Stephen Rose February 17, 2015
February 17, 2015
Notwithstanding claims to the contrary, income inequality has fallen, not increased, since the Great Recession.

Income inequality has become a major topic of public concern lately, partly as a result of the release last year of Thomas Piketty’s best-selling book on inequality, Capital in the Twenty-First Century, and his writings with his colleague Berkeley economics Professor Emanuel Saez. In 2013, Saez claimed that 95 percent of growth during the recovery from the Great Recession went to the top one percent. Many commentators jumped on these results as a foreboding sign of what was to come in the future and called for a focus on redistribution, rather than growth policies. After all, if the rich are getting all the gains, why focus on overall economic growth?
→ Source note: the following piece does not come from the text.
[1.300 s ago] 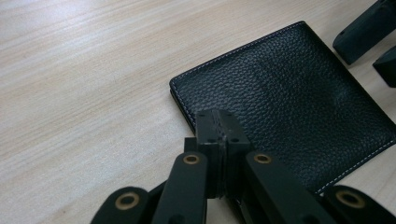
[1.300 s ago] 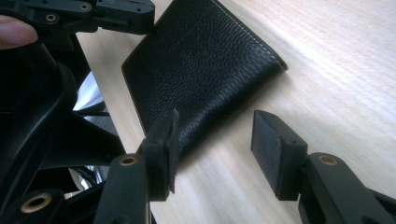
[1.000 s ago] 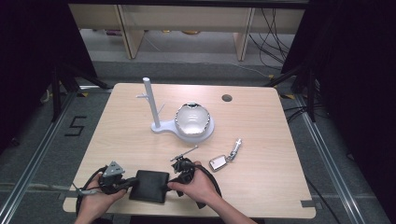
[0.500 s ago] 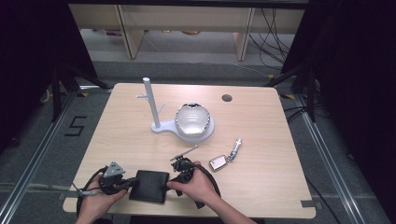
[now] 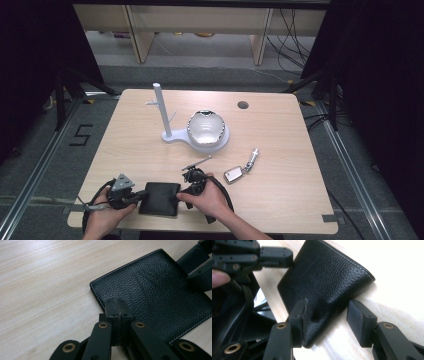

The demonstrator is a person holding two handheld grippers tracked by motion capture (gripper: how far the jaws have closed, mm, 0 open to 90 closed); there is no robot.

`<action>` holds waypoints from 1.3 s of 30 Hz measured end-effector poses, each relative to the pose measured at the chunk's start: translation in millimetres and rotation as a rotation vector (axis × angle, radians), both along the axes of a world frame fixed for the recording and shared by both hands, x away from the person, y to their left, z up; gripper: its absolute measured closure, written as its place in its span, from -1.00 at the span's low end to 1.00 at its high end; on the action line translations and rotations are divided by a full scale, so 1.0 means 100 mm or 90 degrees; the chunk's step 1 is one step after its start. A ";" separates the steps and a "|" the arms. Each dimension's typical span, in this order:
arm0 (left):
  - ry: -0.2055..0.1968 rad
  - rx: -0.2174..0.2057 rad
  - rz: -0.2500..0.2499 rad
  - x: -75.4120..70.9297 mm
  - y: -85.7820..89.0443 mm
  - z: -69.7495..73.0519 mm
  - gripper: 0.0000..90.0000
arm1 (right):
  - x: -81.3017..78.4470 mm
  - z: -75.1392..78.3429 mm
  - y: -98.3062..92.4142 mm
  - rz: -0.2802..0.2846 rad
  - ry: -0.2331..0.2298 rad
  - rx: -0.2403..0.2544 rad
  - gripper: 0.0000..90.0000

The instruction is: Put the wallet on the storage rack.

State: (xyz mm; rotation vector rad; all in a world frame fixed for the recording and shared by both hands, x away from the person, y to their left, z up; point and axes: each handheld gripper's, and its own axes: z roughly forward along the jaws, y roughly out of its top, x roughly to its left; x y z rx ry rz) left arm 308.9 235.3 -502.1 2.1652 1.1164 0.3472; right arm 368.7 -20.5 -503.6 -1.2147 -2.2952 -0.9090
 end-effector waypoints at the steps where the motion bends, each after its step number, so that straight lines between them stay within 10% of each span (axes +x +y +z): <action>1: 0.000 -0.001 0.000 0.00 0.00 0.00 0.99 | 0.01 -0.01 0.00 -0.004 -0.002 0.005 0.20; 17: -0.011 0.012 -0.002 -0.01 -0.03 0.00 0.99 | -0.05 0.06 0.12 -0.039 -0.023 -0.076 0.25; 26: -0.011 0.021 0.005 -0.02 -0.06 0.01 0.98 | 0.05 0.04 0.04 -0.038 0.035 -0.036 0.26; 28: -0.013 0.022 0.004 -0.02 -0.06 0.01 0.98 | 0.08 0.01 0.00 -0.032 -0.003 -0.026 0.26; 39: -0.013 0.013 0.009 -0.03 -0.05 0.00 0.98 | 0.08 0.00 0.02 -0.060 0.042 -0.014 0.19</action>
However, the claim that income inequality grew following the Great Recession is nothing more than a statistical gimmick. In fact, Piketty’s own research shows that the “1 percenters” experienced the largest loss of income from 2007 to 2012.  A Congressional Budget Office report found that while the richest one percent of households saw their after-tax incomes decline by 27 percent from 2007 to 2011, the bottom 95 percent saw only one to two percent loss.

This report analyzes the data to provide a clearer picture on income inequality during the last eight years and argues, given these findings, that it would be a mistake to give up on pro-growth policies in favor of a predominant focus on redistribution.